## COLLECTED DATA
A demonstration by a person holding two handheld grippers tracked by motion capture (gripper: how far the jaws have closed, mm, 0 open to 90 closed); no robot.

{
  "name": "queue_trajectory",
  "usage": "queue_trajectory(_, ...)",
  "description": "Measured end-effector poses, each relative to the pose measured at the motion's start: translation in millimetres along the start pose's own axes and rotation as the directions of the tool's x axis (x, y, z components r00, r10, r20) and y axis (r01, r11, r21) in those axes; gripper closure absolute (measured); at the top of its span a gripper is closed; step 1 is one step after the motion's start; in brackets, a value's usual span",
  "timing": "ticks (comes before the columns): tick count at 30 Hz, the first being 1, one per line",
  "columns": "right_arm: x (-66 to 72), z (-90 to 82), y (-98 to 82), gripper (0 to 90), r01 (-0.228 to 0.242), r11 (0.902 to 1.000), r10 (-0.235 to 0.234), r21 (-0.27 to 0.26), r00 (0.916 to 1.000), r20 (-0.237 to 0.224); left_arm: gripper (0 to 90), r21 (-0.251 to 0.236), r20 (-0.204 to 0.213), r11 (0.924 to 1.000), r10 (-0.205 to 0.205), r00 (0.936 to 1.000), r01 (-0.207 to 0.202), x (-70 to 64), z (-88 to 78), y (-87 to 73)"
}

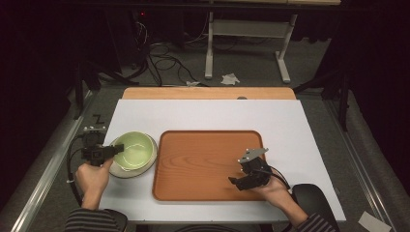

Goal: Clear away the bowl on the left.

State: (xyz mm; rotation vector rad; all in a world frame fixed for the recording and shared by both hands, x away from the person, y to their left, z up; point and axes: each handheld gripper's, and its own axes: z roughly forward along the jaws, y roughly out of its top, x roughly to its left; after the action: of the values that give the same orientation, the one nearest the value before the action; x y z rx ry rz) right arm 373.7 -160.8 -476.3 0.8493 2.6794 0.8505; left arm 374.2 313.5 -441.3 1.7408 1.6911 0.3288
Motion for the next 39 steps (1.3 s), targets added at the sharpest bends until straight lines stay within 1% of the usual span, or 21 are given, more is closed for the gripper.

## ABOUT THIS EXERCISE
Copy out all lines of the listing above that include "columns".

## TASK SOLUTION
  "timing": "ticks (comes before the columns): tick count at 30 Hz, the first being 1, one per line",
  "columns": "right_arm: x (-66 to 72), z (-90 to 82), y (-98 to 82), gripper (0 to 90), r01 (-0.228 to 0.242), r11 (0.902 to 1.000), r10 (-0.235 to 0.234), r21 (-0.27 to 0.26), r00 (0.916 to 1.000), r20 (-0.237 to 0.224); left_arm: gripper (0 to 90), r21 (-0.251 to 0.236), r20 (-0.204 to 0.213), r11 (0.924 to 1.000), r10 (-0.205 to 0.205), r00 (0.936 to 1.000), r01 (-0.207 to 0.202), x (-70 to 64), z (-88 to 78), y (-87 to 73)"

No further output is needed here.